Threng looked steadily at me. At least, his eyes looked. The rest of his face was contorted with passion, malignant.
"François Vernee died when he was twenty-eight years of age," he said meaningly. "He, too, left a son—and that son died at the age of twenty-eight. Each death was the same. The same crimson marks at the throat. The same loss of blood. The same—madness."
Threng reached for a cigarette and held a match triumphantly to the end of it. His face, behind the sudden glare of that stick of wood, was horrible with exultation.
"Margot Vernee is the last of her line," he shrugged. "Every direct descendant of Armand Vernee has died in the same ghastly way, at twenty-eight years of age. That is why the girl came here for help, Munn. She knows the inevitable end that awaits her! She knows that she can not escape the judgment which Armand Vernee has inflicted upon the family of Vernee!"
Rojer Threng was right. Three weeks after those significant words had passed his lips, the girl came to my apartment. She repeated, almost word for word, the very fundamental facts that Threng had disclosed to me. Other things she told me, too—but I see no need to repeat them here.
"You are the only man who knows the significance of my fate," she said to me; and her face was ghastly white as she said it. "Is there no way to avert it, Mr. Munn? Is there no alternative?"

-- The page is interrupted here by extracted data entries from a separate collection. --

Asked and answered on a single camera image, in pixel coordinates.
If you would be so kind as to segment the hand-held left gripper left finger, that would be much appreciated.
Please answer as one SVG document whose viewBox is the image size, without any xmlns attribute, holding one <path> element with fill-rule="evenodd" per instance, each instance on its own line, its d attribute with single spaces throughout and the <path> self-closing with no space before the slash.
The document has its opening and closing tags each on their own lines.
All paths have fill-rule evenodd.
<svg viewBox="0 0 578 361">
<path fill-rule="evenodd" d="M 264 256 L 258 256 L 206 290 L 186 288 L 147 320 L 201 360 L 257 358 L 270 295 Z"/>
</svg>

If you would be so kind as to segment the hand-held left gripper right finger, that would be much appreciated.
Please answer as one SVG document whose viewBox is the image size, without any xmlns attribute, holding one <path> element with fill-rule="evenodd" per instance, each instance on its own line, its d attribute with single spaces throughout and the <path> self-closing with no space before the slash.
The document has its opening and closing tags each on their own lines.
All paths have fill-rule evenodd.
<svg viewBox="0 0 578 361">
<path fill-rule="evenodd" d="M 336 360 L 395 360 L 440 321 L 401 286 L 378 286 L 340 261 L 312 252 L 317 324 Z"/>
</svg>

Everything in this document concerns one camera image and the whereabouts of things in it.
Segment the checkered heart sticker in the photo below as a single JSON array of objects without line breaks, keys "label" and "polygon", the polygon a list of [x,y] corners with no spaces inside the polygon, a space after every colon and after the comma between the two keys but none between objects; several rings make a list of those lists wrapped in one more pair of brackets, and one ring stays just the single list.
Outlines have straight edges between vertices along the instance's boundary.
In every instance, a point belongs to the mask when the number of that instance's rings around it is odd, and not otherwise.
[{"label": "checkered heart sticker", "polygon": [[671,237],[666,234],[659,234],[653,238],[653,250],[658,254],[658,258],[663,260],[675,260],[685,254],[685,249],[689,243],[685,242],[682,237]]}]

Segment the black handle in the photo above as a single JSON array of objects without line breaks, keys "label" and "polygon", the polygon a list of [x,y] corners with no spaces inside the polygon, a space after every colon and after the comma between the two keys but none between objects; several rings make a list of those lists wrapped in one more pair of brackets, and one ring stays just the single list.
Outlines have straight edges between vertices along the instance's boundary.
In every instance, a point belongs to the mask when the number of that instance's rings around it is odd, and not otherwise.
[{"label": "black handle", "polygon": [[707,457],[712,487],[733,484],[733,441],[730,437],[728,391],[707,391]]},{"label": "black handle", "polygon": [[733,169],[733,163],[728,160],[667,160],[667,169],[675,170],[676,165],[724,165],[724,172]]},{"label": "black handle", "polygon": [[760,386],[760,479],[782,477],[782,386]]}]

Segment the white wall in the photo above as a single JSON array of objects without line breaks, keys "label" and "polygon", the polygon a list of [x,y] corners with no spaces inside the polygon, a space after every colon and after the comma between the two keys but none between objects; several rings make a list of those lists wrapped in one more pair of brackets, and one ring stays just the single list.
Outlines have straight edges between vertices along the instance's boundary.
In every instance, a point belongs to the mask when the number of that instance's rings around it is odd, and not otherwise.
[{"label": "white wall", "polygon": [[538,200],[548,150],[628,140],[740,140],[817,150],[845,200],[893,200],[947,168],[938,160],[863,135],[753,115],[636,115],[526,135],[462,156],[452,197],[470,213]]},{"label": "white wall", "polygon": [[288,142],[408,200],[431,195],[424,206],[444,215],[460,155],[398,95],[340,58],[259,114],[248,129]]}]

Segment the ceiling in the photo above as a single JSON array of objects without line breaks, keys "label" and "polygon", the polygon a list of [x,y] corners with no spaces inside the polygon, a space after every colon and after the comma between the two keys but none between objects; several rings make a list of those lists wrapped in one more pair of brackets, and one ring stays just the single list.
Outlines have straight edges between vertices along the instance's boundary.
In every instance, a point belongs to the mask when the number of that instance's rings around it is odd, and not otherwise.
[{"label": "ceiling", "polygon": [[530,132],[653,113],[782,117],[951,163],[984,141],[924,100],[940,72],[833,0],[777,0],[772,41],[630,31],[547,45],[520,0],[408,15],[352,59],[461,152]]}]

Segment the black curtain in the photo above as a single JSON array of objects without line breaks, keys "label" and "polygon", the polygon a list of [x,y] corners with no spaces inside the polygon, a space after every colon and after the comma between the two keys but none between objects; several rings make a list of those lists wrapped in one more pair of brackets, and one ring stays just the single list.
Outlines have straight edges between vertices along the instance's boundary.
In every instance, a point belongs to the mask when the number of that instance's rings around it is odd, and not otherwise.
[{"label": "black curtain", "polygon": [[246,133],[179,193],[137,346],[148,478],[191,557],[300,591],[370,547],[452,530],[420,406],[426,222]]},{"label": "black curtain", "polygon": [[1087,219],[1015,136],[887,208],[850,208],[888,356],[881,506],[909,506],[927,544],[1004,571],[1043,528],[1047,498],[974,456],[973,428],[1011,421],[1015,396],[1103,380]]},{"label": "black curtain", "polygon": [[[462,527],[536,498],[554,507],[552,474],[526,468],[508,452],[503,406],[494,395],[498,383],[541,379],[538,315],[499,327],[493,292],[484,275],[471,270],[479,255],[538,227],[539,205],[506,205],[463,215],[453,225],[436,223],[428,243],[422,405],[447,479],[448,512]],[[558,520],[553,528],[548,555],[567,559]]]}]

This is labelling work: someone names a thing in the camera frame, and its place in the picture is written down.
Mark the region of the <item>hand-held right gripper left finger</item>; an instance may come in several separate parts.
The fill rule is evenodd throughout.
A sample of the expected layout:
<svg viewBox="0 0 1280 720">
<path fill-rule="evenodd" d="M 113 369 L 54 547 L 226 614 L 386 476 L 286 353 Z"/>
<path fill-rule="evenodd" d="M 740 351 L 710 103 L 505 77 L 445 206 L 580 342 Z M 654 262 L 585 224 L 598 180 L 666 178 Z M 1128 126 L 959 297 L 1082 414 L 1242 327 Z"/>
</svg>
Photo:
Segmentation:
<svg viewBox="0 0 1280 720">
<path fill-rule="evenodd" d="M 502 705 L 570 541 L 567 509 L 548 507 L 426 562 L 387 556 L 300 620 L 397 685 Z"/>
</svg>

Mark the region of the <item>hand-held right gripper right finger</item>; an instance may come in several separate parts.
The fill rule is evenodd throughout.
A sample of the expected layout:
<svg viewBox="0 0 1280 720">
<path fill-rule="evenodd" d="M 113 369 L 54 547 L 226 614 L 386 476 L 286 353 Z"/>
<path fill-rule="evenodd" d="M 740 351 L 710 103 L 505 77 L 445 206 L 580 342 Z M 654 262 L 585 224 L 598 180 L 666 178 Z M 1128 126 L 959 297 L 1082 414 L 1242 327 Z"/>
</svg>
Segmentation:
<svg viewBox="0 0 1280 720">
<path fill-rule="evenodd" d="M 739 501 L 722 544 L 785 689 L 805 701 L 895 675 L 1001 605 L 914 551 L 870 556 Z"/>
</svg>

I talked with her for an eternity. The following night, and every night for the next four weeks, she came to me. During the hours of daylight I delved frantically into research work, in an attempt to find an outlet from the dilemma which faced her. At night, alone with her, I learned bit by bit the details of her mad story, and listened to her pleas for assistance.
Then came that fatal night. She sat close to me, talking in her habitually soft, persuasive voice.
"I have formed a plan," I said quietly.
"A plan, Paul?"
"When the time comes, I shall prepare a sleeping-chamber for you with but one window. I shall seal that window with the mark of the cross. It is the only way."
She looked at me for a long while without speaking. Then she said, very slowly:
"You had better prepare the room, Paul—soon."
"You mean—" I said suddenly. But I knew what she meant.
"I shall be twenty-eight tonight—at midnight."
God forgive me that I did not keep her with me that night! 1 was already half in love with her. No—do not smile at that. You, too, after looking into her face continually for four long weeks—sitting close to her—listening to the soft whisper of her voice—you, too, would have loved her. I would have given my work, my reputation, my very life for her; and yet I permitted her to walk out of my apartment that night, to the horror that awaited her!
She came to me the next evening. One glance at her and I knew the terrible truth. I need not have asked the question that I did, but it came mechanically from my lips, like a dead voice.
"It—came?"
"Yes," she said quietly. "It came."
She stood before me and untied the scarf from her neck. And there, in the center of her white throat, I saw those infernal marks—two parallel slits of crimson, an eighth of an inch in length, horrible in their evil.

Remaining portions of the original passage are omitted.